-- Opening Marker --

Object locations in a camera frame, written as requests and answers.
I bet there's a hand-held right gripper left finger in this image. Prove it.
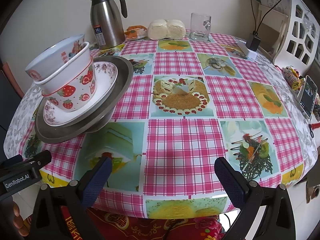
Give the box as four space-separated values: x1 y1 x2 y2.
29 156 112 240

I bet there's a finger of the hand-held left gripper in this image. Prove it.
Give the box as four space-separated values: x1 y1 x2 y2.
0 150 52 178

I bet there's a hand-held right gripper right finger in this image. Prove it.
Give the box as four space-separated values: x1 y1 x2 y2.
214 157 297 240

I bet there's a strawberry print bowl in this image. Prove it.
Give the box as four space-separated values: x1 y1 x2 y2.
40 59 97 112

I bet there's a large steel plate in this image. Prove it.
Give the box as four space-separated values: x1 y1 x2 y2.
34 56 134 144

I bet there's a floral rimmed plate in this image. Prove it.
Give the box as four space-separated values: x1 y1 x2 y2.
43 63 118 127

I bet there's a white bowl with red print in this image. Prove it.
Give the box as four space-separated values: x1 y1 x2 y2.
24 33 86 80

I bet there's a person's left hand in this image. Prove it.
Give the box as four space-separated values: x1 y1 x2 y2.
12 202 30 237

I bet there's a pink checked tablecloth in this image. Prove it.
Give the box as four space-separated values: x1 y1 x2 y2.
19 31 307 220

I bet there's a red floral blanket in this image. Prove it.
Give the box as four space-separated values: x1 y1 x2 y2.
57 205 225 240

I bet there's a smartphone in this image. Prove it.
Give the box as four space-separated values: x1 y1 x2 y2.
299 75 318 119

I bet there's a yellow snack packet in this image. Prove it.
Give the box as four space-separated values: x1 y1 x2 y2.
282 66 307 90

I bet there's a white power adapter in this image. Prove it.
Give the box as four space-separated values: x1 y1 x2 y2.
236 40 257 60

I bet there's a black charger plug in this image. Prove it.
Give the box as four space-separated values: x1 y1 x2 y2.
246 31 262 53

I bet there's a stainless steel thermos jug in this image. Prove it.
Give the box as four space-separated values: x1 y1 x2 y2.
90 0 128 50

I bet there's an orange snack packet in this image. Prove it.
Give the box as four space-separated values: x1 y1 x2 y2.
124 25 148 40

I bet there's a clear glass mug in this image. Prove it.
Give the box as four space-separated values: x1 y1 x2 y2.
189 12 212 42

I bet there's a bag of steamed buns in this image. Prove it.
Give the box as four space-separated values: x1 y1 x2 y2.
147 19 187 40

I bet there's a white plastic chair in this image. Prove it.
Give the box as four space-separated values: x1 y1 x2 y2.
257 0 320 67

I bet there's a black charger cable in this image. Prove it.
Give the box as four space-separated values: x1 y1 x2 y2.
251 0 285 34

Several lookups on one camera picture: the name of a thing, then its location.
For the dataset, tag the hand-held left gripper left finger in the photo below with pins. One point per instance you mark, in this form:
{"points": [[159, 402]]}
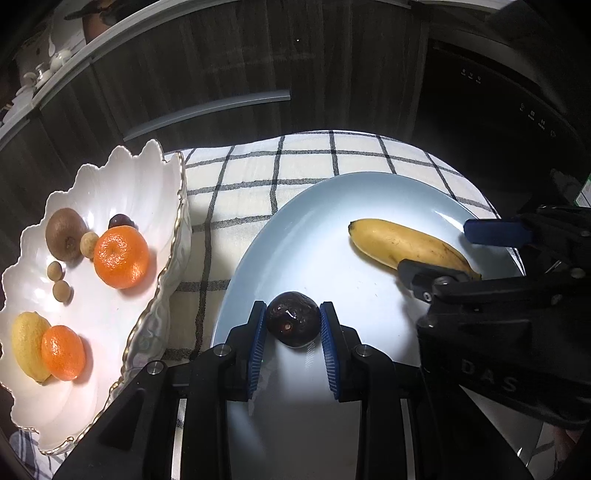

-- Closing Marker --

→ **EXERCISE**
The expected answer is each line of the records above that includes the string "print".

→ **TASK OUTPUT**
I bet there's a strawberry print bowl in this image. Prove it.
I bet there's a white bowl with red print in this image. Prove it.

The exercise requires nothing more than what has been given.